**ABOUT THIS EXERCISE**
Would you restate each line of the data below word for word, without its pictures?

**INFORMATION SUPPLIED**
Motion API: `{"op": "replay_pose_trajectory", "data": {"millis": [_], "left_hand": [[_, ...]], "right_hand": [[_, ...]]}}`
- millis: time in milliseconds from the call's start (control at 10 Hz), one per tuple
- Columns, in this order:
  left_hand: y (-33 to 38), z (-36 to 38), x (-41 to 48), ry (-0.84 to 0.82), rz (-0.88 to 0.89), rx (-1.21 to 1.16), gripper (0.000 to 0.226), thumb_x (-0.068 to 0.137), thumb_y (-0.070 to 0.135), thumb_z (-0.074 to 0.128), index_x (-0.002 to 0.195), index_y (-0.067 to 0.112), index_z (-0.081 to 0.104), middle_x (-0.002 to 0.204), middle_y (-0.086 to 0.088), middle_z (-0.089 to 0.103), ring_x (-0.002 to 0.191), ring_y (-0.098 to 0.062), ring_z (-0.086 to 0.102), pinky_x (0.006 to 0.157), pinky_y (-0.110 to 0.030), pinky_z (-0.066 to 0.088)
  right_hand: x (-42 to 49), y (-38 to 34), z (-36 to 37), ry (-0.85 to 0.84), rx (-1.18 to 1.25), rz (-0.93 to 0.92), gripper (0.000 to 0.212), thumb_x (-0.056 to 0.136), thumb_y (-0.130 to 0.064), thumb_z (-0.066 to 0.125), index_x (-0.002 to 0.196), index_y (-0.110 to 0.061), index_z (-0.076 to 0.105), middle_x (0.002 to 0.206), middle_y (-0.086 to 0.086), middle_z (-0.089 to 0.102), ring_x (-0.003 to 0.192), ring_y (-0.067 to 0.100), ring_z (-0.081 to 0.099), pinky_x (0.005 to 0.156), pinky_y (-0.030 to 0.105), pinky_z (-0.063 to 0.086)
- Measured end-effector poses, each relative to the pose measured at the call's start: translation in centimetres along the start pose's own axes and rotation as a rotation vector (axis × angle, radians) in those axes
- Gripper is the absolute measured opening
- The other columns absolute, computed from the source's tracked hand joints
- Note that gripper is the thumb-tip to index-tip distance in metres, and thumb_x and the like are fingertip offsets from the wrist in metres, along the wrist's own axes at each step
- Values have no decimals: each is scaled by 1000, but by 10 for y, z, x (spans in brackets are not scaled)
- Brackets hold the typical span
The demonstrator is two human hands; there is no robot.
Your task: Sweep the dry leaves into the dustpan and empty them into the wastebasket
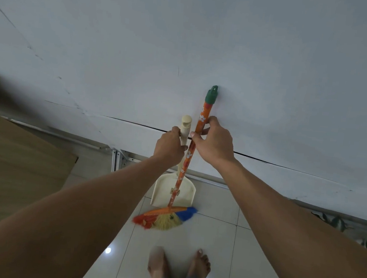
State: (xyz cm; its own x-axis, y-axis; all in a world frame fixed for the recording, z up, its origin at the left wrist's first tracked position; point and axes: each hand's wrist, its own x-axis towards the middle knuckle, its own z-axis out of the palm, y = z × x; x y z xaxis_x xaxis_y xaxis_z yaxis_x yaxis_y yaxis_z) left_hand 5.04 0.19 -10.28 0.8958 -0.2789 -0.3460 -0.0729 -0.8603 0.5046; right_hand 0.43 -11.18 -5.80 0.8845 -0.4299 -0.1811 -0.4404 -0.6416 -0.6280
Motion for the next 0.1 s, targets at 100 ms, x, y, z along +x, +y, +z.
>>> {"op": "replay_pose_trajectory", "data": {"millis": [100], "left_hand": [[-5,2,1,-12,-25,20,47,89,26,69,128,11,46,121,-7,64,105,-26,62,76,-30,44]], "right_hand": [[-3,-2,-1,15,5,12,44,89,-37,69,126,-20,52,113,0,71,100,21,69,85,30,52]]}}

**RESPONSE BOX**
Motion API: `{"op": "replay_pose_trajectory", "data": {"millis": [_], "left_hand": [[_, ...]], "right_hand": [[_, ...]]}}`
- millis: time in milliseconds from the call's start (control at 10 Hz), one per tuple
- Columns, in this order:
  left_hand: y (-33 to 38), z (-36 to 38), x (-41 to 48), ry (-0.84 to 0.82), rz (-0.88 to 0.89), rx (-1.21 to 1.16), gripper (0.000 to 0.226), thumb_x (-0.068 to 0.137), thumb_y (-0.070 to 0.135), thumb_z (-0.074 to 0.128), index_x (-0.002 to 0.195), index_y (-0.067 to 0.112), index_z (-0.081 to 0.104), middle_x (-0.002 to 0.204), middle_y (-0.086 to 0.088), middle_z (-0.089 to 0.103), ring_x (-0.002 to 0.191), ring_y (-0.098 to 0.062), ring_z (-0.086 to 0.102), pinky_x (0.006 to 0.157), pinky_y (-0.110 to 0.030), pinky_z (-0.066 to 0.088)
  right_hand: x (-42 to 49), y (-38 to 34), z (-36 to 37), ry (-0.85 to 0.84), rx (-1.18 to 1.25), rz (-0.93 to 0.92), gripper (0.000 to 0.212), thumb_x (-0.056 to 0.136), thumb_y (-0.130 to 0.064), thumb_z (-0.066 to 0.125), index_x (-0.002 to 0.196), index_y (-0.110 to 0.061), index_z (-0.076 to 0.105), middle_x (0.002 to 0.206), middle_y (-0.086 to 0.086), middle_z (-0.089 to 0.102), ring_x (-0.003 to 0.192), ring_y (-0.067 to 0.100), ring_z (-0.081 to 0.099), pinky_x (0.005 to 0.156), pinky_y (-0.030 to 0.105), pinky_z (-0.063 to 0.086)
- Measured end-effector poses, each relative to the pose measured at the call's start: translation in centimetres along the start pose's own axes and rotation as a rotation vector (axis × angle, radians) in those axes
- Gripper is the absolute measured opening
- The other columns absolute, computed from the source's tracked hand joints
- Note that gripper is the thumb-tip to index-tip distance in metres, and thumb_x and the like are fingertip offsets from the wrist in metres, along the wrist's own axes at each step
- Values have no decimals: each is scaled by 1000, but by 10 for y, z, x (spans in brackets are not scaled)
- Brackets hold the typical span
The demonstrator is two human hands; there is no robot.
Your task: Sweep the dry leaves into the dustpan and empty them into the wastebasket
State: (xyz cm; its own x-axis, y-axis; all in a world frame fixed for the recording, z up, its origin at the left wrist's first tracked position; point and axes: each hand's wrist, its own x-axis towards the middle knuckle, its own z-axis out of the palm, y = z × x; x y z xaxis_x xaxis_y xaxis_z yaxis_x yaxis_y yaxis_z) left_hand 5.04 0.19 -10.28 0.8958 -0.2789 -0.3460 -0.0729 -0.8603 0.5046; right_hand 0.43 -11.18 -5.80 0.8845 -0.4299 -0.1811 -0.4404 -0.6416 -0.6280
Motion for the next 0.1 s, targets at 100 ms, x, y, z along +x, +y, +z.
>>> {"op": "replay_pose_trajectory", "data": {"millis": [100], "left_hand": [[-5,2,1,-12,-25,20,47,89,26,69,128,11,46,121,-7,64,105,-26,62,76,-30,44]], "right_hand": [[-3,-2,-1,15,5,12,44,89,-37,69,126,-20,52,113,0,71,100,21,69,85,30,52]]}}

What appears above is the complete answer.